I was given two valuable pieces of advice that I share with others. The first came from a boss when I was starting my career who said: ‘Don’t ever let being a woman be a disadvantage. Do whatever it takes to get the door open. That is not important. What really matters is what you do when your foot is in the door and you can walk through – it’s the influence, impact, and outcomes you can drive.’
The second piece of advice was given to me when I was going back to work with one child at school, one in a creche and juggling my career, family and homelife. A woman with twins told me to go out and get as much help as I could afford. I adopted her approach and for a few years my career was all about my salary meeting my childcare and household support needs.
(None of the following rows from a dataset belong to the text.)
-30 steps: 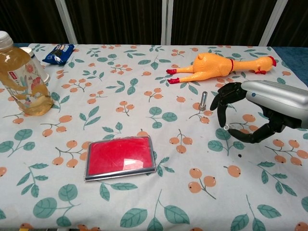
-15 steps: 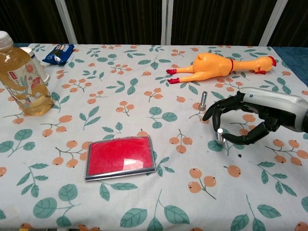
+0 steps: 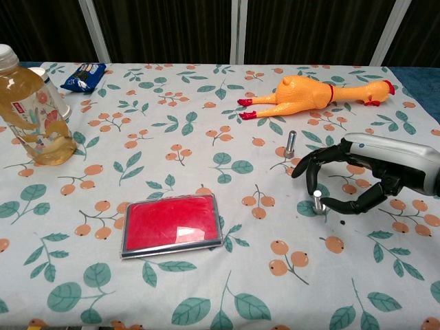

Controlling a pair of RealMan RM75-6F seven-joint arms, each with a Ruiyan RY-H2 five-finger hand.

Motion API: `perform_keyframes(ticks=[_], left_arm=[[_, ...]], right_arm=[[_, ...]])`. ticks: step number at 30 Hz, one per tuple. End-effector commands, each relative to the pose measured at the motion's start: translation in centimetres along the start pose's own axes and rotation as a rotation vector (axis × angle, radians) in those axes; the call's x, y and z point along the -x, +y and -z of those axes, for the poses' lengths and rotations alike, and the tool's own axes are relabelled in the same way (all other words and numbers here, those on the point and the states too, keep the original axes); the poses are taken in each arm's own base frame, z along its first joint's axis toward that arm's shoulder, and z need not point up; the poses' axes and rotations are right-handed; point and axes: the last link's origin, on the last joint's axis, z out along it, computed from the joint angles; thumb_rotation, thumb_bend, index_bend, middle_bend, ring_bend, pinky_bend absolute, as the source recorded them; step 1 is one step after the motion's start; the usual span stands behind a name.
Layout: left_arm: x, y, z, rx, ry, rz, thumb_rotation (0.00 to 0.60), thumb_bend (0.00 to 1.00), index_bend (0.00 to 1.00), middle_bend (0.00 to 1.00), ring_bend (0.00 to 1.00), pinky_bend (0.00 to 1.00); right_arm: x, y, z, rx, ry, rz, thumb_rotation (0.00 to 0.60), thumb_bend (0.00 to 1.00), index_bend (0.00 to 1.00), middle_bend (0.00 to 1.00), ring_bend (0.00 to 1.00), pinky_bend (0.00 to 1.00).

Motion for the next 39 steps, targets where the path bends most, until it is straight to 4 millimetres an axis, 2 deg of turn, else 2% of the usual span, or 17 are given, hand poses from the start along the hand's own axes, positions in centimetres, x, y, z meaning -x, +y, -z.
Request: perform_keyframes(ticks=[1,12,18,22,25,29,31,35,39], left_arm=[[0.0,0.0,0.0,0.000,-0.001,-0.001,0.600,0.00,0.14,0.14,0.00,0.00],[-0.1,0.1,0.0,0.001,0.000,-0.006,0.600,0.00,0.14,0.14,0.00,0.00],[-0.2,0.1,-0.1,0.001,0.004,-0.007,0.600,0.00,0.14,0.14,0.00,0.00],[-0.3,0.1,-0.3,0.005,0.009,-0.008,0.600,0.00,0.14,0.14,0.00,0.00],[-0.3,0.1,-0.4,0.006,0.013,-0.005,0.600,0.00,0.14,0.14,0.00,0.00],[-0.1,0.2,-0.6,0.013,0.010,0.005,0.600,0.00,0.14,0.14,0.00,0.00],[0.0,0.3,-0.7,0.017,0.005,0.014,0.600,0.00,0.14,0.14,0.00,0.00],[0.1,0.5,-1.2,0.020,0.021,0.016,0.600,0.00,0.14,0.14,0.00,0.00],[0.1,0.8,-1.6,0.017,0.046,0.021,0.600,0.00,0.14,0.14,0.00,0.00]], right_arm=[[-0.1,0.1,0.1,-0.001,0.005,0.003,0.600,0.36,0.47,0.23,0.06,0.05],[-0.1,0.6,0.8,-0.003,0.011,0.018,0.600,0.36,0.41,0.22,0.05,0.04],[-0.6,-0.5,1.7,-0.069,0.050,0.049,0.600,0.36,0.37,0.22,0.04,0.03],[-1.8,-2.2,3.9,-0.161,0.132,0.138,0.600,0.37,0.36,0.22,0.04,0.03],[-3.4,-2.5,6.2,-0.165,0.237,0.271,0.600,0.37,0.36,0.22,0.05,0.03],[-6.2,-1.2,9.3,-0.012,0.406,0.504,0.600,0.38,0.34,0.22,0.06,0.07],[-6.7,-0.6,11.2,0.084,0.465,0.576,0.600,0.38,0.29,0.20,0.05,0.08],[-7.6,0.3,14.4,0.211,0.527,0.559,0.600,0.38,0.18,0.13,0.02,0.06],[-8.1,0.8,17.2,0.269,0.591,0.515,0.600,0.38,0.14,0.10,0.00,0.03]])
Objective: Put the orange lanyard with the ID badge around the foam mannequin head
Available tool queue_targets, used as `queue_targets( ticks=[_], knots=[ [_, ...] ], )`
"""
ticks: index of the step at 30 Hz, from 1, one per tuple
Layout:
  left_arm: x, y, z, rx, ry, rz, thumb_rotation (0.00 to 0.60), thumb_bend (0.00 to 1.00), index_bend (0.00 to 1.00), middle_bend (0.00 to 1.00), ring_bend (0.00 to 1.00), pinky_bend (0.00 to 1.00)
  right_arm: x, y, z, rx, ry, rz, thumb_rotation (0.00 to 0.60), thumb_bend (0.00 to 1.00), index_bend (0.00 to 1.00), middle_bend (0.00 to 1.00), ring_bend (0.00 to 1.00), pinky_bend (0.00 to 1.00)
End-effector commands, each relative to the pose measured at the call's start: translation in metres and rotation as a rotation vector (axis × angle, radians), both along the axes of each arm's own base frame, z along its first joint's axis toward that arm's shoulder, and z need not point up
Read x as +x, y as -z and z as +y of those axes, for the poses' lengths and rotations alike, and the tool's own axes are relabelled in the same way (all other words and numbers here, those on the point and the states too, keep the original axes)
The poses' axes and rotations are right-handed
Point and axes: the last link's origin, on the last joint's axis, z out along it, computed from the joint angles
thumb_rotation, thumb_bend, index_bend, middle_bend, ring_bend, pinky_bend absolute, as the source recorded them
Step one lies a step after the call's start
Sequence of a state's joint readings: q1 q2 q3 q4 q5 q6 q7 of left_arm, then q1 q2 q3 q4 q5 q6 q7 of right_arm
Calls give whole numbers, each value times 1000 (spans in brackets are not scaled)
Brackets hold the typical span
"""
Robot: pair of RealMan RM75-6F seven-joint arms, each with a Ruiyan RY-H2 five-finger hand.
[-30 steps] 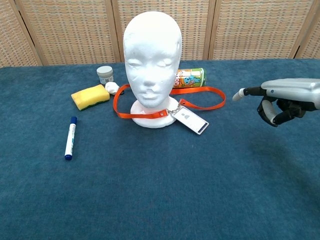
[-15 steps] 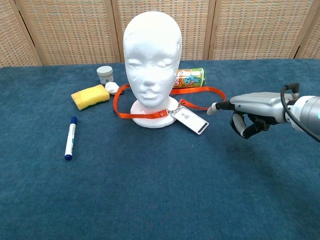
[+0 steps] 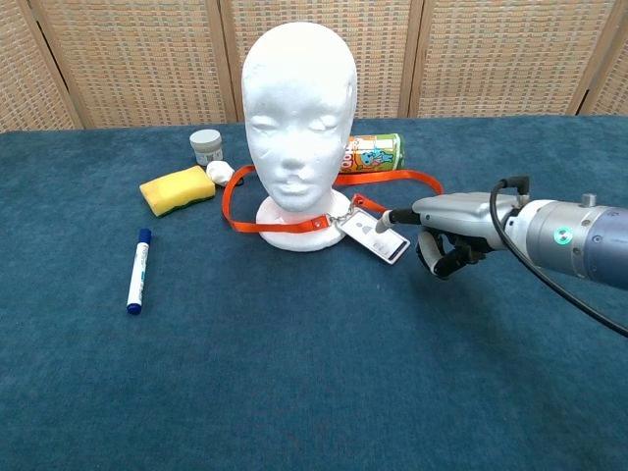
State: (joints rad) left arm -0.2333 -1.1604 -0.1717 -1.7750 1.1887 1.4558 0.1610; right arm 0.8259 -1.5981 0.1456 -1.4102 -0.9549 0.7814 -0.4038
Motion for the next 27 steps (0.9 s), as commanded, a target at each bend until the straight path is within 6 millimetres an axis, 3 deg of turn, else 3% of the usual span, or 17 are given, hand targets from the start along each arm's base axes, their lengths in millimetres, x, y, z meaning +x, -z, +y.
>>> queue_targets(
  ticks=[1, 12, 21, 27],
  knots=[
    [0, 0, 0, 0, 0, -1, 600, 7, 0, 0, 0, 0, 3, 4, 0, 8, -5, 5, 600, 969, 105, 702, 545, 782],
    [-1, 1, 0, -4, -2, -1, 600, 8, 0, 0, 0, 0, 10, 15, 1, 31, 11, -6, 600, 969, 168, 702, 545, 782],
    [-1, 1, 1, -7, -4, -5, 600, 8, 0, 0, 0, 0, 11, 16, 5, 56, 6, 1, 600, 969, 296, 702, 545, 782],
    [-1, 1, 1, -9, -3, -7, 600, 8, 0, 0, 0, 0, 13, 14, 11, 70, -8, 19, 600, 969, 299, 702, 545, 782]
  ],
)
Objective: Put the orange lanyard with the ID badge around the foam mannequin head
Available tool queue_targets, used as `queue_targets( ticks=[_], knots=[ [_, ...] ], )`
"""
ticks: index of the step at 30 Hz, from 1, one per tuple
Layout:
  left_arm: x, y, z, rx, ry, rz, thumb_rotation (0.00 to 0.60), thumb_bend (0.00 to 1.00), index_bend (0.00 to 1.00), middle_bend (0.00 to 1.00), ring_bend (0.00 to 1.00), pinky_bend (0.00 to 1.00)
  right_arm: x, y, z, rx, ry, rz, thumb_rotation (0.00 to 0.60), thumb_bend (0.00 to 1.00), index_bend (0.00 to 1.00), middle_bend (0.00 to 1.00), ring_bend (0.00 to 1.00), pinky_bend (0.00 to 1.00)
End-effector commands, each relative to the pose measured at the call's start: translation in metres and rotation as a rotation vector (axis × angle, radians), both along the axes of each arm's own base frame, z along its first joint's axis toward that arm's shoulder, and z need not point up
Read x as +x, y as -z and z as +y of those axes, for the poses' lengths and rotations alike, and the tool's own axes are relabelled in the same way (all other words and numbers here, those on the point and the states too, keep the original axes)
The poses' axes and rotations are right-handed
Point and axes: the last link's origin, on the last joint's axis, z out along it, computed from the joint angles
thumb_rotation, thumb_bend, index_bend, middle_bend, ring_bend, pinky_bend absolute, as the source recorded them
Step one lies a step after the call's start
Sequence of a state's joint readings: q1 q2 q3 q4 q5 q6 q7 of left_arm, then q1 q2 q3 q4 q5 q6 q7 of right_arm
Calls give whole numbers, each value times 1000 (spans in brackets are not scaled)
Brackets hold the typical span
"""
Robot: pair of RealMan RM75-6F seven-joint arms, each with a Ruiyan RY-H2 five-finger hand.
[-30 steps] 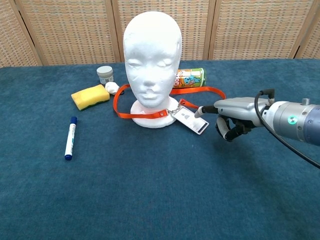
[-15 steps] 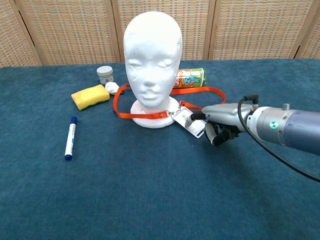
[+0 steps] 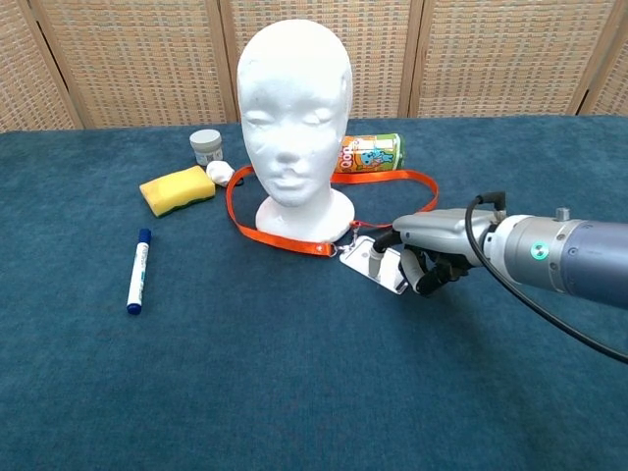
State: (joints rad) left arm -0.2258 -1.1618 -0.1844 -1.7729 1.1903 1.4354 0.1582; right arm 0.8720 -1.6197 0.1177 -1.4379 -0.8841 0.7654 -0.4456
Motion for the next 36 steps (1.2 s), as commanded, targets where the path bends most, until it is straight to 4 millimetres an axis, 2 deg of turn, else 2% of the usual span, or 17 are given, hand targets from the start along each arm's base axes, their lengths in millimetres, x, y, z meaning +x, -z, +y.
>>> queue_targets(
  ticks=[1, 11, 15, 25, 36],
  knots=[
    [0, 0, 0, -2, 0, 0, 600, 8, 0, 0, 0, 0, 1, -1, 2, 4, -5, 10, 600, 969, 299, 702, 545, 782],
    [0, 1, -1, -6, 2, 4, 600, 7, 0, 0, 0, 0, 5, -7, 21, 60, -51, 76, 600, 969, 330, 702, 545, 782],
    [1, 2, -1, -7, 4, 6, 600, 8, 0, 0, 0, 0, 13, -8, 37, 102, -87, 81, 600, 969, 332, 702, 545, 782],
    [1, 2, -2, -11, 6, 8, 600, 7, 0, 0, 0, 0, 27, -4, 57, 143, -137, 72, 600, 969, 338, 702, 545, 782],
    [-1, 1, -3, -13, 6, 2, 600, 8, 0, 0, 0, 0, 39, -2, 65, 149, -168, 71, 600, 969, 344, 702, 545, 782]
  ],
)
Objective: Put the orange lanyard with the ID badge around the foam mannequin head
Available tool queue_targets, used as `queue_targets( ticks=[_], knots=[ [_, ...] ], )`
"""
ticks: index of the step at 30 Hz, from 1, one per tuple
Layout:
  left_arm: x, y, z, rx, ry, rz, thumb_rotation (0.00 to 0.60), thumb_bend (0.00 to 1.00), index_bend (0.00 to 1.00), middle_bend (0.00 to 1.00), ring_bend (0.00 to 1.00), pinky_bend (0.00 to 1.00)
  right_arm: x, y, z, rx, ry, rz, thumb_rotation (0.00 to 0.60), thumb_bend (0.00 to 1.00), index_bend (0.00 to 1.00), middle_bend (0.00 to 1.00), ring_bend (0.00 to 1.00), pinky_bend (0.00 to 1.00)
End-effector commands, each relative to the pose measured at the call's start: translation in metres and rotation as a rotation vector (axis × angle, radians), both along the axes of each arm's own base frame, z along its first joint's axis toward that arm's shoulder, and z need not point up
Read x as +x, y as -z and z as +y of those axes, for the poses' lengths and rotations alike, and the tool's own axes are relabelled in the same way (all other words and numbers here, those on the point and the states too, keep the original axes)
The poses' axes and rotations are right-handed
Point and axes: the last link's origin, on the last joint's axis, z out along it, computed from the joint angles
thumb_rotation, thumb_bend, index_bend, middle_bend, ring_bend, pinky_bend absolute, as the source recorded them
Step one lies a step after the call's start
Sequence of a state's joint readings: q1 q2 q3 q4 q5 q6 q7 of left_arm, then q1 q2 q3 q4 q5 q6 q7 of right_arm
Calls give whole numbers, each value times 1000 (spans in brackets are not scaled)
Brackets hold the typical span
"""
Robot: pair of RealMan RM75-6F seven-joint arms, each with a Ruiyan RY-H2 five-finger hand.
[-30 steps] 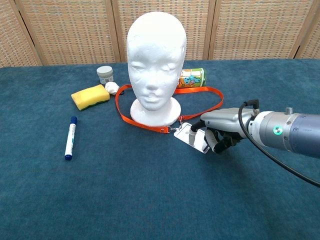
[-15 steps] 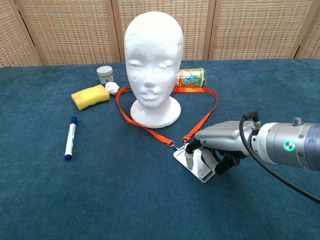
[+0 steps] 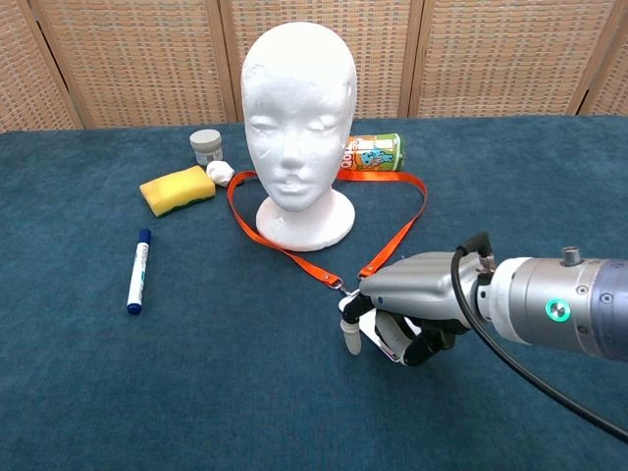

It was great, practical advice I have since given to a number of people, it was like someone gave me permission – I’m not sure why I thought I had to take it all on myself – everyone needs a great team after all.
In my mentoring work as part of the Roads Australia Fellows Program I help men and women hone in on their goals, be strategic about their career and build a plan so it absolutely clear to them what their best choices are. Usually the mentees have an audacious goal, but not a clear path towards achieving it. They want help to get strategic about their direction and a good sounding board to explore their ideas and concerns confidentially and safely. My advice to my mentees is to also be generous with others. We all remember Madeline Albright’s famous saying about women who don’t support other women.
...an industry where we are harnessing technology to build our climate resilience, our capacity and capability to deliver a huge infrastructure program to improve how we move, live and thrive, and provide equitable opportunities across our communities.